**Exercise instructions**
When the line containing "the white plastic" is found in the data below, copy it and each line after it through the line containing "on the white slotted", exactly and with no others.
[[ Data extract, beginning ]]
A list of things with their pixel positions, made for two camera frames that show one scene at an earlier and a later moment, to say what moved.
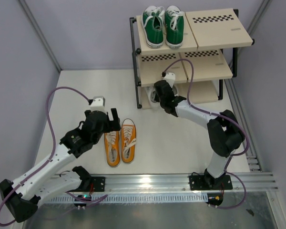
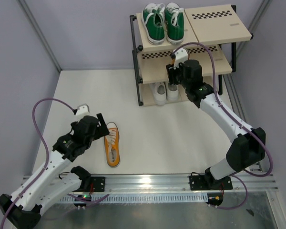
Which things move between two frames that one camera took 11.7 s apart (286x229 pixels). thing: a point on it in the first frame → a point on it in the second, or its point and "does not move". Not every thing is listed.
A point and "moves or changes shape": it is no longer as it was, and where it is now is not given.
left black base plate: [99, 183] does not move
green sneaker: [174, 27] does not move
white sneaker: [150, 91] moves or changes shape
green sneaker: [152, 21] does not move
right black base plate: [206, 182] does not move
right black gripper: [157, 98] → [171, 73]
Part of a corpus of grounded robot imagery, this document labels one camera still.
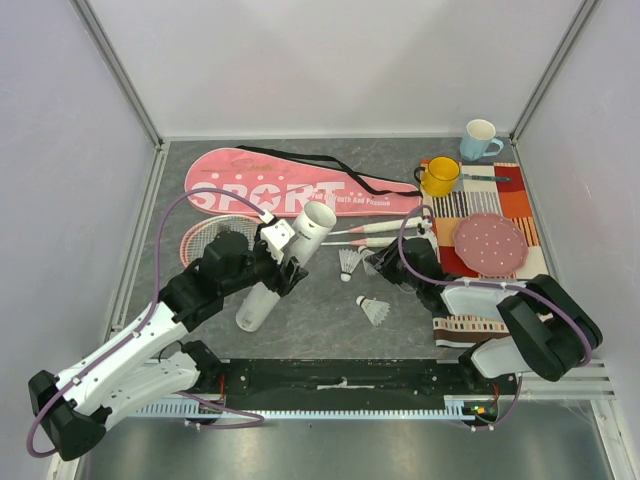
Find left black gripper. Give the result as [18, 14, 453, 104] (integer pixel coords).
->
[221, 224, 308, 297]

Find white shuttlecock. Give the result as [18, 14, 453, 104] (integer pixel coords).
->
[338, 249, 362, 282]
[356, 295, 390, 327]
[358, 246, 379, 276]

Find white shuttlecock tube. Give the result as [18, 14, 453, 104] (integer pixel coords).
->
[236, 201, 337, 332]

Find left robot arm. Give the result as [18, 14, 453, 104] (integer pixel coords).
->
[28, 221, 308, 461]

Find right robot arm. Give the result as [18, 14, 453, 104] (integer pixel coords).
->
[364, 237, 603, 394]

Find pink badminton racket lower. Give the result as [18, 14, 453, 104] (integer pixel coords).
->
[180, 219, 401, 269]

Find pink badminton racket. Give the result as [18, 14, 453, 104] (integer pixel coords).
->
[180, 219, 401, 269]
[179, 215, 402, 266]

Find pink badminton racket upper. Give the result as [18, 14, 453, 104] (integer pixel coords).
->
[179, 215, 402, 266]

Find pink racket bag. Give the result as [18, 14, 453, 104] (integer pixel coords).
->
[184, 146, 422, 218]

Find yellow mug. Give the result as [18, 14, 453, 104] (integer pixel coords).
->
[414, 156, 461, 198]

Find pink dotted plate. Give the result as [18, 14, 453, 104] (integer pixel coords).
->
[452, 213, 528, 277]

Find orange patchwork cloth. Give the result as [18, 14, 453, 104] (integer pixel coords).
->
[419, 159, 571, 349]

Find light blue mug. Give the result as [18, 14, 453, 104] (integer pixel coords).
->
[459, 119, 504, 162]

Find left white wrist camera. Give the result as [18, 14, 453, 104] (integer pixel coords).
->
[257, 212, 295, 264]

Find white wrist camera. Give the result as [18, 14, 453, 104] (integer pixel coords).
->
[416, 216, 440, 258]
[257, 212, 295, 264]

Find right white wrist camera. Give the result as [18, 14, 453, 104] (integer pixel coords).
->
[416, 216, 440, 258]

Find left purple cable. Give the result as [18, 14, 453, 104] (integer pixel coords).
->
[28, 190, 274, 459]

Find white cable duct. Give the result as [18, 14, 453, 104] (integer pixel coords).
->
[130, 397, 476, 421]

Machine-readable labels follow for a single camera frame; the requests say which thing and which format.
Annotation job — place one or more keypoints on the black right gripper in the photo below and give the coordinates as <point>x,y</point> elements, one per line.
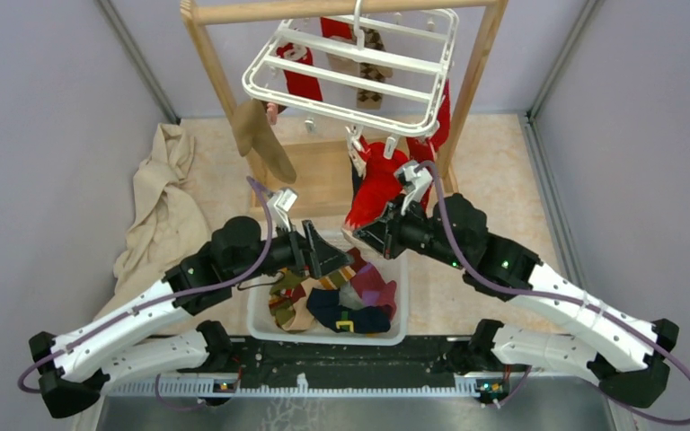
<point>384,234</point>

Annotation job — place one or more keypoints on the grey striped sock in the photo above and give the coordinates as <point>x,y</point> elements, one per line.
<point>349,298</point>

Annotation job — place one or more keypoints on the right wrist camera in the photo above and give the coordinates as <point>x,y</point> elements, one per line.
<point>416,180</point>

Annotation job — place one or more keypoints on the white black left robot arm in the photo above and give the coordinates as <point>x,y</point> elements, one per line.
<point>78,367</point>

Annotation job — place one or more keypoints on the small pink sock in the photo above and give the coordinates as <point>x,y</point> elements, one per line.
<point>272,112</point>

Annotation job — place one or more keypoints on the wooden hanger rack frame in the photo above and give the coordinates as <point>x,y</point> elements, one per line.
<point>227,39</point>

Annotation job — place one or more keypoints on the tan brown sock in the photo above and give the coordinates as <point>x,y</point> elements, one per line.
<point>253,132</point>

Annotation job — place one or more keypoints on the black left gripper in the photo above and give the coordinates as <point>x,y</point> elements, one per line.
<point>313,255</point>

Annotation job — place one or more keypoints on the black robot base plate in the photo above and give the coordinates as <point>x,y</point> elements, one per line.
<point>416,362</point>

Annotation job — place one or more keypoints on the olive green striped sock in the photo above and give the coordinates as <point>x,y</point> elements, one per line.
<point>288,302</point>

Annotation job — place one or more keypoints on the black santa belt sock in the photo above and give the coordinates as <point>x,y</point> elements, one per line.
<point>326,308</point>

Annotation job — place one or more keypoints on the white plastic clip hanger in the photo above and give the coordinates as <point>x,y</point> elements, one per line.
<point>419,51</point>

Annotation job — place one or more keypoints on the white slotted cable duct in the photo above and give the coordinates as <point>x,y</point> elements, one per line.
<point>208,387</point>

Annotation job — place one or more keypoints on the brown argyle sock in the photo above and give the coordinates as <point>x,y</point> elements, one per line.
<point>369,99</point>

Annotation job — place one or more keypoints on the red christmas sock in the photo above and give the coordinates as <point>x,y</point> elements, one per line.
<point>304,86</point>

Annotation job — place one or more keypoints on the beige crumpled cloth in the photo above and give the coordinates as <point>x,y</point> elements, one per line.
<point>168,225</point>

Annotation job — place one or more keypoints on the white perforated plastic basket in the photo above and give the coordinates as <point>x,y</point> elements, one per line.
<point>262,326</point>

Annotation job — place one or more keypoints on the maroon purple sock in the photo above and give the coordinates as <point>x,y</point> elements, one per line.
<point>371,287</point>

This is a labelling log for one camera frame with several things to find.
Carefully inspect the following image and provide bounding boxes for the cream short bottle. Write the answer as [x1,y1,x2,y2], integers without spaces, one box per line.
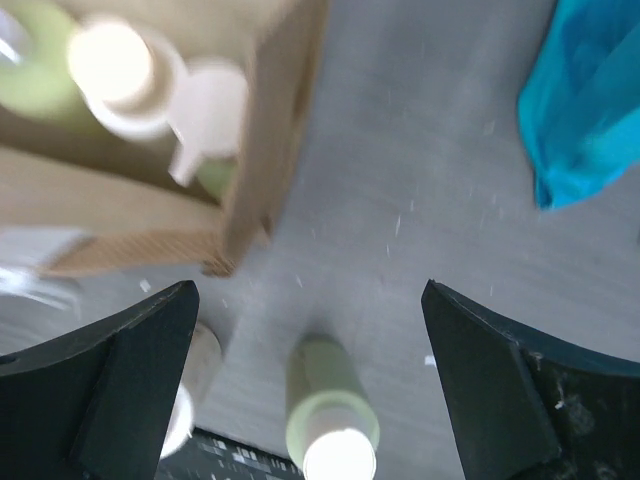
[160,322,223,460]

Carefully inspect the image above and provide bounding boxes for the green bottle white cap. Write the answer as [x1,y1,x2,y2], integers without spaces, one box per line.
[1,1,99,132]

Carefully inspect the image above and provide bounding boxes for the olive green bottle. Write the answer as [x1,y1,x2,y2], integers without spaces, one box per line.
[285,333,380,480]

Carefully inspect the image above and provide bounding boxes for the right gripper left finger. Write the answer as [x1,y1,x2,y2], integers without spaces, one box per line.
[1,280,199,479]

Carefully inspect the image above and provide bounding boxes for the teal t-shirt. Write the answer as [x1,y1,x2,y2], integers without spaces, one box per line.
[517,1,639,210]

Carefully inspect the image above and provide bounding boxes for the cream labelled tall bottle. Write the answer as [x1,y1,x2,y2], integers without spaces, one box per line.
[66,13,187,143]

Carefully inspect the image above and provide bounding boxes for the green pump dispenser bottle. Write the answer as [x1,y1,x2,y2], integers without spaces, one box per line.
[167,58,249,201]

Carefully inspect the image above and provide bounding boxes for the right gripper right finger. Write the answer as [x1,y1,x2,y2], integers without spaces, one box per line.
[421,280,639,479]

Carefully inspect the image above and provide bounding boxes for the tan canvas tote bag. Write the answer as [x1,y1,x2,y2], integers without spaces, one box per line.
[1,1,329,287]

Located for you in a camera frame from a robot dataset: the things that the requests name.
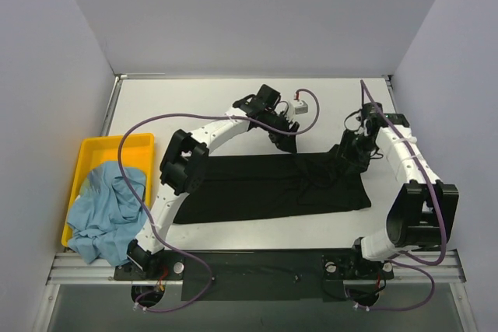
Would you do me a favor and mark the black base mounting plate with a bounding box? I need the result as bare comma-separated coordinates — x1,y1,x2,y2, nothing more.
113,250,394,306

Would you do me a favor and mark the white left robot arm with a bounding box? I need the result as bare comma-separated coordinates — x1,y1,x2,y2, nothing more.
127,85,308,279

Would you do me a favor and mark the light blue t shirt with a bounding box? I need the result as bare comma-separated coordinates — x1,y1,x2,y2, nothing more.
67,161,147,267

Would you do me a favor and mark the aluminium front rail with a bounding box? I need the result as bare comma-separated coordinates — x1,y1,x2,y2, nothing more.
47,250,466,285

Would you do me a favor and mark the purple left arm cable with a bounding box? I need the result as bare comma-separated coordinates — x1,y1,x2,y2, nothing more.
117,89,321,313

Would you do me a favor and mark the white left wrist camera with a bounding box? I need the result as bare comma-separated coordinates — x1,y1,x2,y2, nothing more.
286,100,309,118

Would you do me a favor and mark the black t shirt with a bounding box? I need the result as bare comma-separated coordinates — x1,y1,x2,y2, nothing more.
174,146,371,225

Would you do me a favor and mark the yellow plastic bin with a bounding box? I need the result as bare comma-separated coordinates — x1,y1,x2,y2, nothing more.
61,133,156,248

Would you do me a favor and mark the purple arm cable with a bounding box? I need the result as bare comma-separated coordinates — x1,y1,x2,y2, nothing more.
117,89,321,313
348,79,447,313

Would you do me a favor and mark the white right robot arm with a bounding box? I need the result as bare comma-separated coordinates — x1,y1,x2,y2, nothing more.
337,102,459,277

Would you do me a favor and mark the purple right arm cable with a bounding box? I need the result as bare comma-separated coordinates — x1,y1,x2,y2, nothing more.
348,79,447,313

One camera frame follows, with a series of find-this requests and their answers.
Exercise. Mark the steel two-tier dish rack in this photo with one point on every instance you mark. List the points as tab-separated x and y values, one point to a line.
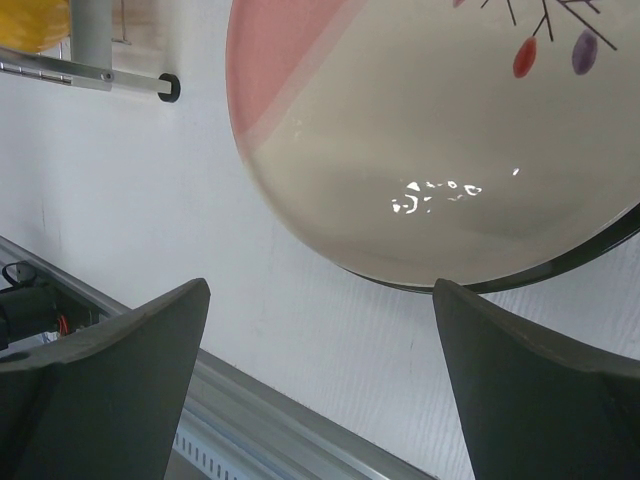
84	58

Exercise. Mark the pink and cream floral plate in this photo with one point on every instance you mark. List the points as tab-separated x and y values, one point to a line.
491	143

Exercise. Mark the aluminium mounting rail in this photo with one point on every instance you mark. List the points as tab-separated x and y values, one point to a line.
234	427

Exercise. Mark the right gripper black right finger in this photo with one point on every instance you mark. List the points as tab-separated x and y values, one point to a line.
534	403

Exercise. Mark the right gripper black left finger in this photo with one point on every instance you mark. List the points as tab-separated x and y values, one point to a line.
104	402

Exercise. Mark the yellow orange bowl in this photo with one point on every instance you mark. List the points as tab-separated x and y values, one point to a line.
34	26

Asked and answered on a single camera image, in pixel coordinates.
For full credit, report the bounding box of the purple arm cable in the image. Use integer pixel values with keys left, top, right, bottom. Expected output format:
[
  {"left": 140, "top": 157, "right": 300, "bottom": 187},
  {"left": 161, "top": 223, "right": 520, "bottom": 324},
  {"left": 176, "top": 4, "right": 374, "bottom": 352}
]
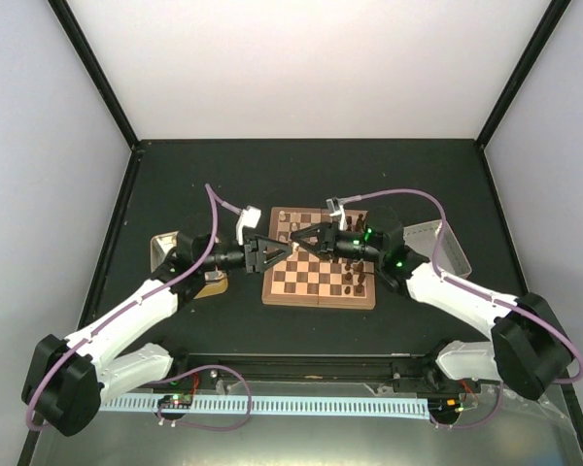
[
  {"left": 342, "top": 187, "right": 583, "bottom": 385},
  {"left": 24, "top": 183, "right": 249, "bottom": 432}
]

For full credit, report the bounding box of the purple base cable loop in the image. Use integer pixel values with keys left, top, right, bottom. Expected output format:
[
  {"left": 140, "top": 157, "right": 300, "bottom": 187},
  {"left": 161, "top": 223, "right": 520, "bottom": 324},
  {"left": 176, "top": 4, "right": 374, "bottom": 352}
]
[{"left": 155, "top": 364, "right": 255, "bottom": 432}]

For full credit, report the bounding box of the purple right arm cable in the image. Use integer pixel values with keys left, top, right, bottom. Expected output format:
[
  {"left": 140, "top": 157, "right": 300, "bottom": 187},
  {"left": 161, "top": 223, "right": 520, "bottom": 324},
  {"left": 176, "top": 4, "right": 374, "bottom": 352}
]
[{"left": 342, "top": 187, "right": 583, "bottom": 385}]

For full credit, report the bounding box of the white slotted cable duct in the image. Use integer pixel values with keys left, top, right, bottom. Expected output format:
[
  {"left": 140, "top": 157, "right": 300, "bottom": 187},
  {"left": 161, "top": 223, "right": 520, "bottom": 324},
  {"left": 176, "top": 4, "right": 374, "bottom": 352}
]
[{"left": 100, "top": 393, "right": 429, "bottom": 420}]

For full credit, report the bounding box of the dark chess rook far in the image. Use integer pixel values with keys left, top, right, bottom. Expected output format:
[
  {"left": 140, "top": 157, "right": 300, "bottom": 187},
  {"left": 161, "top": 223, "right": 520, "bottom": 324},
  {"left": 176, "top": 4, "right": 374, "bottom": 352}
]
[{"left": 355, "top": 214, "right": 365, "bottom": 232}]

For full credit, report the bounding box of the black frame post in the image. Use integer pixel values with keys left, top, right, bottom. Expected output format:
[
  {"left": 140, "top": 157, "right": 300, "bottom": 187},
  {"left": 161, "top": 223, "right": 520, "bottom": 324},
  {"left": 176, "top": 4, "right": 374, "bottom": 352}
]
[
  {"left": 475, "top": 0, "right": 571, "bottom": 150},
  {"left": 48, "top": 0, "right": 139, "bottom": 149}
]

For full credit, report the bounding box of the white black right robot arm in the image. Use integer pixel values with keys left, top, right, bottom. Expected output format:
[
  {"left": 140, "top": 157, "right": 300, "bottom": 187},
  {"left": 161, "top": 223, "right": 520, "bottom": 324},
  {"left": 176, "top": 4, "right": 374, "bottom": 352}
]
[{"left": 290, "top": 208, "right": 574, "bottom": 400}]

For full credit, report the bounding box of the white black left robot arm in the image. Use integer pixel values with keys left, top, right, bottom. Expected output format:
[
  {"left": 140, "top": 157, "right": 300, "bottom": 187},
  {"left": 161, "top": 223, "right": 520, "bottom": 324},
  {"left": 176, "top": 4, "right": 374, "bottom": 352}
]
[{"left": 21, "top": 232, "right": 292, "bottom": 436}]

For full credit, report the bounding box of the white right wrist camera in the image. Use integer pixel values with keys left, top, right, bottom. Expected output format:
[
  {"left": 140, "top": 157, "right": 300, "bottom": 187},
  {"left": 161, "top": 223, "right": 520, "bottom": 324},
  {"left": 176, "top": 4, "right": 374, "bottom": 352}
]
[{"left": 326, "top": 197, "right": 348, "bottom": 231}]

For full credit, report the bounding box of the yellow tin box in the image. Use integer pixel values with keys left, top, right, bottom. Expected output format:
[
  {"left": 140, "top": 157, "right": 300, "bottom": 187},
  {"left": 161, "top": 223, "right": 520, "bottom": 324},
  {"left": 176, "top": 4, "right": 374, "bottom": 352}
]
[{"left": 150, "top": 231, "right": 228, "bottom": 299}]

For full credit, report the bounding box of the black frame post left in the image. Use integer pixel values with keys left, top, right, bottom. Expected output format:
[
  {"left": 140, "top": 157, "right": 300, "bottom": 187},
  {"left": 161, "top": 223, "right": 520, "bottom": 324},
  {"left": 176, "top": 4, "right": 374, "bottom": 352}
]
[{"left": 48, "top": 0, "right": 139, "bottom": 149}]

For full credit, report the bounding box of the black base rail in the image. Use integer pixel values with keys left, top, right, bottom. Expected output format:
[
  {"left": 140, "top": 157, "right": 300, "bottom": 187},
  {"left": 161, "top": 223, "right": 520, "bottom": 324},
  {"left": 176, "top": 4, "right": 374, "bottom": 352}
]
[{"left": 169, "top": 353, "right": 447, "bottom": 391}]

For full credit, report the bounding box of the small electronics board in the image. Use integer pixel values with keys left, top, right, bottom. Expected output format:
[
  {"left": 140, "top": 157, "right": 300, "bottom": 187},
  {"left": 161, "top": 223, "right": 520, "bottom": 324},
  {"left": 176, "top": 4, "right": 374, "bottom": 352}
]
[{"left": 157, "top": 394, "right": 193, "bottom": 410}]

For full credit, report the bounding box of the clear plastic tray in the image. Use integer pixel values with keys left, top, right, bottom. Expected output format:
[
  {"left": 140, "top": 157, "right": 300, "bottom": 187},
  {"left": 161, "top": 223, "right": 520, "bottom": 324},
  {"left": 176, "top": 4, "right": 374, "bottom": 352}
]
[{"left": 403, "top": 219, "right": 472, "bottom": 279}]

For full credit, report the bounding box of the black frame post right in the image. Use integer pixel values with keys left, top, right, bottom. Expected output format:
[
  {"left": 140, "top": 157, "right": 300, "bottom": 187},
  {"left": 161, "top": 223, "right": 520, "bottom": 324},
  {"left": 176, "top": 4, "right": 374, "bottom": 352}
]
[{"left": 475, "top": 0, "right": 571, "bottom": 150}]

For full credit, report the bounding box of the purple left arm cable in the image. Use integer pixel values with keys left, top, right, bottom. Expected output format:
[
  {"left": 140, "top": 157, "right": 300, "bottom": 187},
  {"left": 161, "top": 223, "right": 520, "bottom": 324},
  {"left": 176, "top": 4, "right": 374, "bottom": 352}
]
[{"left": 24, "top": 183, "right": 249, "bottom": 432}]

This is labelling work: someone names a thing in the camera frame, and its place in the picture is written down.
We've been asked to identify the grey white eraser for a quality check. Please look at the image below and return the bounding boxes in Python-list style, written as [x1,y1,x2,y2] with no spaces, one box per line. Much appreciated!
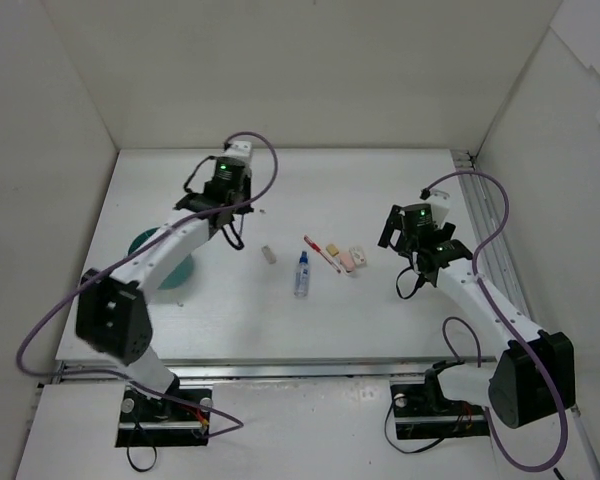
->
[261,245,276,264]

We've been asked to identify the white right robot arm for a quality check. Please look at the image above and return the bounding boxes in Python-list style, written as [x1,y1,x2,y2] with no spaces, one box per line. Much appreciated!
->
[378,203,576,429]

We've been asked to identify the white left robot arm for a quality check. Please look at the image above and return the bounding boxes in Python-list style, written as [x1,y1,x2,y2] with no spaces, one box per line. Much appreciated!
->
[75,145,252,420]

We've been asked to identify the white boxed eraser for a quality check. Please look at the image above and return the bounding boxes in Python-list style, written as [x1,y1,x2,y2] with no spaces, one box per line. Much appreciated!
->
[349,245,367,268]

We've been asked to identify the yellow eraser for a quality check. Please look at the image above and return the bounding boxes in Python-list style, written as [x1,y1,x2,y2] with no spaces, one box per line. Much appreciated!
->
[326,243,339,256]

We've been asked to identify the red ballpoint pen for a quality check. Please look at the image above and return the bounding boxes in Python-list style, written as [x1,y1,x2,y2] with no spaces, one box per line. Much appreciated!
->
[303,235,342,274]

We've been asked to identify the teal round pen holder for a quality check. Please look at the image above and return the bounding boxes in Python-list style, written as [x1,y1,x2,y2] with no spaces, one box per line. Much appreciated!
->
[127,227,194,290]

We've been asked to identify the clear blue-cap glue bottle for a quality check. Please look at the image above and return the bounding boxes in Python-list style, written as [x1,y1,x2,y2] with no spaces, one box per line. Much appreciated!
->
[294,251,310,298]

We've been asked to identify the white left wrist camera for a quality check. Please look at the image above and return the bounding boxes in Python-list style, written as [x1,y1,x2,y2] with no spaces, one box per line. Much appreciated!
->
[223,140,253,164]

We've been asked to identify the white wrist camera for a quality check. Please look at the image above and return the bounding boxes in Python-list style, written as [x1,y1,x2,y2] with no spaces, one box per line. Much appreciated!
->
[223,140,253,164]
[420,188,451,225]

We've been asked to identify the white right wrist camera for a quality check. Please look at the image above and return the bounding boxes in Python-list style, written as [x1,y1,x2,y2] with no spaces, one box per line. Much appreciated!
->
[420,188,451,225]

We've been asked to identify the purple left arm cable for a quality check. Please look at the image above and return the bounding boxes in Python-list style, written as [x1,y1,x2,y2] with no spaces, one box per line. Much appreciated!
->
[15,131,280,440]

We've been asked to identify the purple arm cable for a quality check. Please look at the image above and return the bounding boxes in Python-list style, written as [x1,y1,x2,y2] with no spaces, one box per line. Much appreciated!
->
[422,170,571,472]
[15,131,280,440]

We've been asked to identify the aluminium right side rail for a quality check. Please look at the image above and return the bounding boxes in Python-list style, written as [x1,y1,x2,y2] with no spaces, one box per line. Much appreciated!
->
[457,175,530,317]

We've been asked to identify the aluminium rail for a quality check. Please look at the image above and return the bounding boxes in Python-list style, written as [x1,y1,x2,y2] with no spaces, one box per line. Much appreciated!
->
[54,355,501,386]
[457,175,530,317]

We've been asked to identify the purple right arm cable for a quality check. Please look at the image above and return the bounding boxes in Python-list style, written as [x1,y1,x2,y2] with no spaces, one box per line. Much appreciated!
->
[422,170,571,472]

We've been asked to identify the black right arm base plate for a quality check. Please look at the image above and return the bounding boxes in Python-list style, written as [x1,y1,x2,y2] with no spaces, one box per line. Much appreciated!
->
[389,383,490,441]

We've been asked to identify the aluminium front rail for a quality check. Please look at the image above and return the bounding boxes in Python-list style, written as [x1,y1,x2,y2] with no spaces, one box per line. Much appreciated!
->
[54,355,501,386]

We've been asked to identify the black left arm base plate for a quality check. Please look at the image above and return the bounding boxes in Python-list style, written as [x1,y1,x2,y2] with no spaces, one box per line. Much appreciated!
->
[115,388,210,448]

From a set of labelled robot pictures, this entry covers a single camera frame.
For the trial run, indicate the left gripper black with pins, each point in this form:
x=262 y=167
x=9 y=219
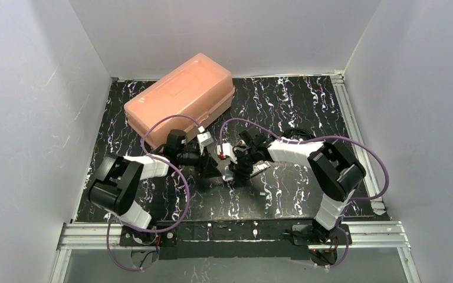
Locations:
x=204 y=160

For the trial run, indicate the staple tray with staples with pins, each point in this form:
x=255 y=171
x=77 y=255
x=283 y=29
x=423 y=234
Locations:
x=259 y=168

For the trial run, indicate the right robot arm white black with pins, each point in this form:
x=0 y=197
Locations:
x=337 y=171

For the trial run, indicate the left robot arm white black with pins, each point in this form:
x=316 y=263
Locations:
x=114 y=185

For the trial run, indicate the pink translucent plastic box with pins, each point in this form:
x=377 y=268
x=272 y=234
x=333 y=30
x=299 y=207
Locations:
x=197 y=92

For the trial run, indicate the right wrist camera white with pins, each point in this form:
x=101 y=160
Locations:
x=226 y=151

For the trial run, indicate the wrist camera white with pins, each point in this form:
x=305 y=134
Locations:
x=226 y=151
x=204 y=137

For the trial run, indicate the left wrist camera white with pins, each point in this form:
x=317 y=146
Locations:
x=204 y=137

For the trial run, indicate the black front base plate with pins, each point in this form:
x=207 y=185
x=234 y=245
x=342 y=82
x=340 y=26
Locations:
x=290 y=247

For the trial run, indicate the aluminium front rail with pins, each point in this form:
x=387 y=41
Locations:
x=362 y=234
[[ Data extract, end ]]
**Task response**
Annotation job — place one or more keypoints on the white plastic clip hanger in the photo above and give the coordinates as <point>x,y</point> elements, one per line.
<point>419,51</point>

Annotation job — place one or more keypoints on the white slotted cable duct in the photo above and give the coordinates as <point>x,y</point> elements, one per line.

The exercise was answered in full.